ADS: Approximate Densest Subgraph for Novel Image Discovery
Shanfeng Hu
TL;DR
The paper tackles the problem of discovering visually novel images in large repositories without requiring training data. It models a collection as a perceptual distance-weighted complete graph and relaxes the NP-hard $K$-densest subgraph problem into a sparse continuous objective $\mathbf{s}^T D \mathbf{s}$ solved by SGD with Monte Carlo gradient estimates and sparsity clipping, avoiding full distance matrix storage. The approach, ADS, is training-free and scalable, demonstrated to be faster and more memory-efficient than state-of-the-art methods while accurately identifying novel images on synthetic data and the Tiny-ImageNet dataset. This yields a practical on-device capability for real-time novelty mining in large image collections, with potential for broad adoption in content management and retrieval tasks.
Abstract
The volume of image repositories continues to grow. Despite the availability of content-based addressing, we still lack a lightweight tool that allows us to discover images of distinct characteristics from a large collection.

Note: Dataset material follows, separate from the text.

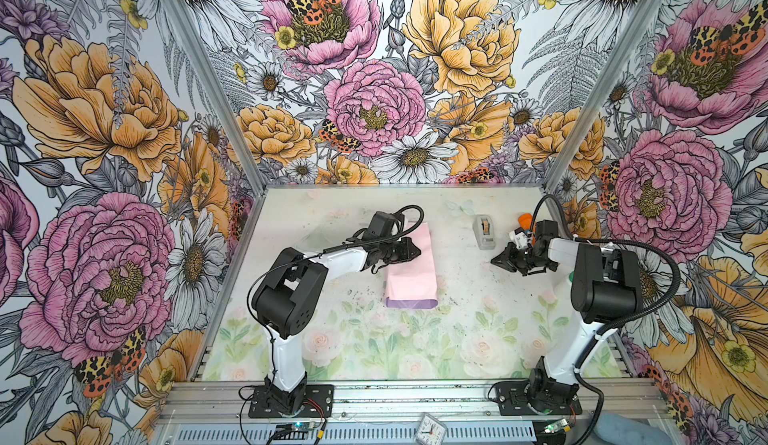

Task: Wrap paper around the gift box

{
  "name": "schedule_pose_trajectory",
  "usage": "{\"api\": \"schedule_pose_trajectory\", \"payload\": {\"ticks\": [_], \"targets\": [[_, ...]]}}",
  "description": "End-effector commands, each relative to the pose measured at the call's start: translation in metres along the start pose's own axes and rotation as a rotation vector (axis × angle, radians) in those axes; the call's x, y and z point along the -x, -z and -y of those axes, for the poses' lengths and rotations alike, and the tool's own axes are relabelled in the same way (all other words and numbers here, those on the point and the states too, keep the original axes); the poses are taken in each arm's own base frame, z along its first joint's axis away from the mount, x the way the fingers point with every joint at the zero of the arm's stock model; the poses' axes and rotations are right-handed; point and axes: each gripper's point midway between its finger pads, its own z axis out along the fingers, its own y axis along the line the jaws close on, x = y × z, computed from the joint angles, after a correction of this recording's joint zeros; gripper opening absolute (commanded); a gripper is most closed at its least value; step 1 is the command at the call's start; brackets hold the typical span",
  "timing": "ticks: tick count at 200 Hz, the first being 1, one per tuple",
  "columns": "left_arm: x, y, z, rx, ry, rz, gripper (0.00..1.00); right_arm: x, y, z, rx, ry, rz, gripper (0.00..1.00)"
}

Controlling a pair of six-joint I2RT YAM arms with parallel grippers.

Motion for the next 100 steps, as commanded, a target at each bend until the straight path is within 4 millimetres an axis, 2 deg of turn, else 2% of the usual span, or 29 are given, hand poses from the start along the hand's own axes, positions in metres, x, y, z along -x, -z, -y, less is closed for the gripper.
{"api": "schedule_pose_trajectory", "payload": {"ticks": [1,100], "targets": [[-0.035,-0.006,-0.022,0.087,0.040,-0.091,0.16,0.010,0.000,0.009,-0.055,-0.026,0.035,0.00],[-0.034,-0.005,-0.021,0.086,0.036,-0.087,0.16,0.009,0.000,0.023,-0.121,-0.101,0.050,0.00]]}}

In this paper, we propose a fast and training-free algorithm for novel image discovery. The key of our algorithm is formulating a collection of images as a perceptual distance-weighted graph, within which our task is to locate the K-densest subgraph that corresponds to a subset of the most unique images. While solving this problem is not just NP-hard but also requires a full computation of the potentially huge distance matrix, we propose to relax it into a K-sparse eigenvector problem that we can efficiently solve using stochastic gradient descent (SGD) without explicitly computing the distance matrix. We compare our algorithm against state-of-the-arts on both synthetic and real datasets, showing that it is considerably faster to run with a smaller memory footprint while able to mine novel images more accurately.